星守る犬 (2011年)

作品総合評価 5点
少年の出番 5%(少しだけ)
寸評 死への旅。西田敏行さんの演技が秀逸
【少年映画でない理由】出番が少ない事
映画情報など 2011年公開。DVD発売中。


2011年6月25日、ワーナー・マイカル・シネマズ大日(大阪)にて鑑賞。今回は、おイヌ様映画です。きっかけは本館サイトの掲示板に投稿があり、興味を覚えたからです。もともとイヌが出てくる作品は、なにかTV局の営業戦略に陥るのがイヤで敬遠していました。

苦しい時のおイヌ様だのみ。イヌさえ出しておけば、それなりに客が入る、そんな安易が雰囲気が嫌いでした。今年だけでも、本作以外に「わさお」「犬飼さんちの犬」「ロック〜わんこの島」と4本も。でも、本作を見てみると、いろいろ考えさせられる映画でした。

■ストーリー

北海道で、ある男性(西田敏行さん)と犬の行き倒れ遺体が発見される場面から始まる。映画は時間を遡って、男性と犬の、死出の旅の様子を描写する。同時並行的に、遺体を発見した市の役人である奥津(玉山鉄二さん)が、男の過去を調査しながら、旅をたどっていく。なぜ男は死ぬことを決めたのか。途中でどんな出会いと別れがあったのか。

■犬よりも、老人のロードムービーに心を打たれます

まず、いきなり悲劇の結末が明かされるところから映画がスタート。死んだ男の行程を辿っていく市役所職員が実質的な主役です。なぜ市役所職員が初老の西田さんの人生に興味を持ったのか、動機が明確に描かれてはいませんが、主人公として感情移入はなんとか出来ました。

1.人間にとって真の伴侶は犬だけ。これでいいの?

ネタバレですみません。西田さん演じる初老の男性。長年勤めた工場に裏切られ、妻と娘に裏切られ、行きずりで出会い、いっとき父子のように親切にしてあげた少年に裏切られ、最後に残ったのは犬。

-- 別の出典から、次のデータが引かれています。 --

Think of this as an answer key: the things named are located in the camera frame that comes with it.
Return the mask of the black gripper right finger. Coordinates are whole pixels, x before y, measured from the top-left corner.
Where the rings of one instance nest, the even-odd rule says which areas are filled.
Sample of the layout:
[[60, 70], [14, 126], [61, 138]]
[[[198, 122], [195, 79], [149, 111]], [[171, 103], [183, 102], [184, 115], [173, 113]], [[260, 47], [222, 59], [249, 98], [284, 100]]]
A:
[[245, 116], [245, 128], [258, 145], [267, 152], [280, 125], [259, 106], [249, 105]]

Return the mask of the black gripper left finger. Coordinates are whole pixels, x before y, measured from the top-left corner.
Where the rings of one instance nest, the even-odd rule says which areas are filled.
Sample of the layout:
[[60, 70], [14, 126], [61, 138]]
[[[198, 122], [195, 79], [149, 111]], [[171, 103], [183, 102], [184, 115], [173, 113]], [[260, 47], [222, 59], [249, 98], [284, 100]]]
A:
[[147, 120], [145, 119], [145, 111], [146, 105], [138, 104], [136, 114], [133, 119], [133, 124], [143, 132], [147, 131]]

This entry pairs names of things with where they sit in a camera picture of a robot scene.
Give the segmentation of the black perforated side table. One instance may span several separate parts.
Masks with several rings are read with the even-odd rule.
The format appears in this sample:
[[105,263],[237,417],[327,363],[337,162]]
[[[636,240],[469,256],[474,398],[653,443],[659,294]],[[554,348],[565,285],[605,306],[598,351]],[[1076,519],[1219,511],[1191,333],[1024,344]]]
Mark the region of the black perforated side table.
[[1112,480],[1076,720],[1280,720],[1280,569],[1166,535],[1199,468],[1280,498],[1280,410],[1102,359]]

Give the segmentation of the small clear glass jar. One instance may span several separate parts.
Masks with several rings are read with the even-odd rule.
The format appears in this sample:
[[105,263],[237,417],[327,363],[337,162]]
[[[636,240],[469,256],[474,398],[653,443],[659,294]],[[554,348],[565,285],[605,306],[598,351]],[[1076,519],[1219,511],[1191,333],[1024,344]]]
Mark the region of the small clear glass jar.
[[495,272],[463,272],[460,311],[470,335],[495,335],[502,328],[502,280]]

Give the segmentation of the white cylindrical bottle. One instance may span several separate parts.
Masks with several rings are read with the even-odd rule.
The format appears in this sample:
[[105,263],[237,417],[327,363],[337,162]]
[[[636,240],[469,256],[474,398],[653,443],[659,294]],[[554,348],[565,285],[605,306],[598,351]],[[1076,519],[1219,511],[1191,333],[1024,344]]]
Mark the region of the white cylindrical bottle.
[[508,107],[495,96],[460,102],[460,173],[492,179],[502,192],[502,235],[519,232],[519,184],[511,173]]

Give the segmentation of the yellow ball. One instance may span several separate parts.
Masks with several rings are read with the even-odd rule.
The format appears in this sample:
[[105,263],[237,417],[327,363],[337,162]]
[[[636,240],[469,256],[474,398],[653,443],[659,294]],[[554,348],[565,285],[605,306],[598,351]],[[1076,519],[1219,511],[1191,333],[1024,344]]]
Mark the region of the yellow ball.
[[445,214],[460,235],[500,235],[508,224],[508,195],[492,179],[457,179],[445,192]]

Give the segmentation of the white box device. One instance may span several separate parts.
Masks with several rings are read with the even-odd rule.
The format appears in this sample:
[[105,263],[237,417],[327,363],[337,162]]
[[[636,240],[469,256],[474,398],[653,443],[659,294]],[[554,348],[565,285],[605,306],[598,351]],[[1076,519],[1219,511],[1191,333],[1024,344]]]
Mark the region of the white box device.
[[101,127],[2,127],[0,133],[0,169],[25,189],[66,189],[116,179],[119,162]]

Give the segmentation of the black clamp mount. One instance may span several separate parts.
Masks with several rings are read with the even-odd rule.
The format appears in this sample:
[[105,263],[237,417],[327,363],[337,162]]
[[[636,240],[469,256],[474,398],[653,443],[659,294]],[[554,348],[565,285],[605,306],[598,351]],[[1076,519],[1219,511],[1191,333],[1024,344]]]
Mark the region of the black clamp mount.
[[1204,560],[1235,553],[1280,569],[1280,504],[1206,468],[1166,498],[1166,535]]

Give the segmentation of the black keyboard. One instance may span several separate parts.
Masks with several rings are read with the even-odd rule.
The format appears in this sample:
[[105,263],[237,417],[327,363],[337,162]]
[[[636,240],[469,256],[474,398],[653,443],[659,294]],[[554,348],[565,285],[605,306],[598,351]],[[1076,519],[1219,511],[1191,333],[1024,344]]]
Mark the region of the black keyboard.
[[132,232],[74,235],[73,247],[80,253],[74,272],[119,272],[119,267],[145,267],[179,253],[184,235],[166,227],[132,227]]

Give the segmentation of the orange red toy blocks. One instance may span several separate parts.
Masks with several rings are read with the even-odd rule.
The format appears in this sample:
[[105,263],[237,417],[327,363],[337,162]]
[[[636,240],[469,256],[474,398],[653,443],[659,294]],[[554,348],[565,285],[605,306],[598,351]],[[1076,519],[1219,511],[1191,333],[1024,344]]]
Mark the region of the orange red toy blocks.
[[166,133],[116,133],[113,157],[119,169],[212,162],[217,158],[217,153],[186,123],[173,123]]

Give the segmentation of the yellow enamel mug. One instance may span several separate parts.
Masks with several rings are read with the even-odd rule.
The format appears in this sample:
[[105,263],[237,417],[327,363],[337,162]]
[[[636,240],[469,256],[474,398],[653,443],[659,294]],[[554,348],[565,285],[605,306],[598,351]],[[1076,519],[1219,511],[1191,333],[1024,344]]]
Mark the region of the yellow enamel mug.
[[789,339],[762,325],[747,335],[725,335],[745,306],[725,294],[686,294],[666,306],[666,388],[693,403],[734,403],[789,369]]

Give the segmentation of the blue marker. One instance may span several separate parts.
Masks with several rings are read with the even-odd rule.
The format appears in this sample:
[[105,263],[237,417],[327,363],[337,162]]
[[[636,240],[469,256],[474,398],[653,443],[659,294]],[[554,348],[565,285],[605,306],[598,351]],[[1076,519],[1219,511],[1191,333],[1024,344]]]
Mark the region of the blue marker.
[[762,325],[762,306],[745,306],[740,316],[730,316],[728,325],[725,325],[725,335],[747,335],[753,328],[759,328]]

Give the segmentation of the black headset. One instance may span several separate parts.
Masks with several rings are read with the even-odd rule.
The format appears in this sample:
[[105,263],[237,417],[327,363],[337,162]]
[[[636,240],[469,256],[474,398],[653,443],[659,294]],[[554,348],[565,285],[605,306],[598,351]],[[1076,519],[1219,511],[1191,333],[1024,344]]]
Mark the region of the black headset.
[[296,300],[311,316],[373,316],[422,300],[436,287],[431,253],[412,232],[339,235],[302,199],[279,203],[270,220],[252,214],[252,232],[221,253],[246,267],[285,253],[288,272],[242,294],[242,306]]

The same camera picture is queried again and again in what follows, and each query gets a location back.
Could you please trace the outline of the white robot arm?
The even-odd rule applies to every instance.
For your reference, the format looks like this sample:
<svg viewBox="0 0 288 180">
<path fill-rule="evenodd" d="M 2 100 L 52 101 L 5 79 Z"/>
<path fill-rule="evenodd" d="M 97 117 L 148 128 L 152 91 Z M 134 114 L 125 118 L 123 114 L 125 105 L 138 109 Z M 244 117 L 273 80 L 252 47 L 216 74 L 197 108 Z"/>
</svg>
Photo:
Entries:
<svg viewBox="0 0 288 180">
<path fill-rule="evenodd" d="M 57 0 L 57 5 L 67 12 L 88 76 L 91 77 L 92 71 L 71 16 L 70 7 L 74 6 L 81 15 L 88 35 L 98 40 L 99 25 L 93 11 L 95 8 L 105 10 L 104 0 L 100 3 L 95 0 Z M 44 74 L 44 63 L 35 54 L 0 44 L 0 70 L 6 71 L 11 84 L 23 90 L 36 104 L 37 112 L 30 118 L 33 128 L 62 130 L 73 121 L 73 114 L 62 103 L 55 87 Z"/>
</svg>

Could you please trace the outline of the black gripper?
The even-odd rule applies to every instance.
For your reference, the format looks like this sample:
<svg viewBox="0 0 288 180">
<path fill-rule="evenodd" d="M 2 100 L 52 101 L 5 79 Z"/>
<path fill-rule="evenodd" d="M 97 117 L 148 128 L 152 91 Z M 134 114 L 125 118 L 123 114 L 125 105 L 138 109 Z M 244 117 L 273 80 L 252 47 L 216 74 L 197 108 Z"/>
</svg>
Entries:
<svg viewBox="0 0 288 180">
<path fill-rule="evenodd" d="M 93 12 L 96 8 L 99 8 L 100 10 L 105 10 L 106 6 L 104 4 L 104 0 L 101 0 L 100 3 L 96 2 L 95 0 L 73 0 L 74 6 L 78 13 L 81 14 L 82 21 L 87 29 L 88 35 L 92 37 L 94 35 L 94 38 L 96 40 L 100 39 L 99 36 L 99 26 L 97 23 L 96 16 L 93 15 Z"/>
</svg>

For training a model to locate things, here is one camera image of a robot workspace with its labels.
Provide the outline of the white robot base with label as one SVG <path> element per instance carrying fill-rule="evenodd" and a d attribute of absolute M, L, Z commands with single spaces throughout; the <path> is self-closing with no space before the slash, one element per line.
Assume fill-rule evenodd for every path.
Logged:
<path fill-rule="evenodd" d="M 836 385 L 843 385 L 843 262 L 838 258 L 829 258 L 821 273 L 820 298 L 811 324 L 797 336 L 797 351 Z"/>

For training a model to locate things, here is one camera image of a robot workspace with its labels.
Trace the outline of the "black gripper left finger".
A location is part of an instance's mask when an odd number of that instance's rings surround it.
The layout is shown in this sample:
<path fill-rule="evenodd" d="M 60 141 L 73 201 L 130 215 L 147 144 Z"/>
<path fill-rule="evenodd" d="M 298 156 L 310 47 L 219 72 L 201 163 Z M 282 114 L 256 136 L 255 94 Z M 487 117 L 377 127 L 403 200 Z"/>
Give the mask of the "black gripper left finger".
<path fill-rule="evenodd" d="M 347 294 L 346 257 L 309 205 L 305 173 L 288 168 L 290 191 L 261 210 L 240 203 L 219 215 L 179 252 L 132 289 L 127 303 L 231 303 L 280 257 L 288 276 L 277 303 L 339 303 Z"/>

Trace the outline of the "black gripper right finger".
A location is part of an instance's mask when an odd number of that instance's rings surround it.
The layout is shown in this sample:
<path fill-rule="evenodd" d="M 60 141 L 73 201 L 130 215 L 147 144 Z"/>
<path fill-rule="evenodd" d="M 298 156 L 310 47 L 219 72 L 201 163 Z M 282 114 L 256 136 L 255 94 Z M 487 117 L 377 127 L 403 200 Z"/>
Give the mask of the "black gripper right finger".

「犬は決して裏切りません。皆さん、人間なんて捨てて、犬を伴侶にしましょう」こんなことを訴えたい映画なんでしょうか。決してそうではないと思います。でも、あまりに救いが見えない。悲しみの先に、青空がみえない、そんなもどかしさが残りました。

2.キャストについて

主役の玉山さん。イケメンですが、あっさりしすぎ。でもこの映画ではそれが適役でした。変に自分の色があると、この映画の主題である西田さんの役が生きてきません。

西田敏行さん。関西ではお化け番組「探偵ナイトスクープ」の西田局長として大人気ですが、その色がつき過ぎていることを懸念していましたが、さすがです。西田さんが出ているだけで、画面が安定してきます。全国区では「釣りバカ日記」のハマちゃん、なんでしょうが、こちらは知りません。

一番、疑問だったのが、川島海荷さんの役。彼女には申し訳ありませんが、この映画のクォリティを低下させている最大の原因のように思います。TVの2時間ドラマならば必要な役かもしれませんが、映画ではどうでしょう。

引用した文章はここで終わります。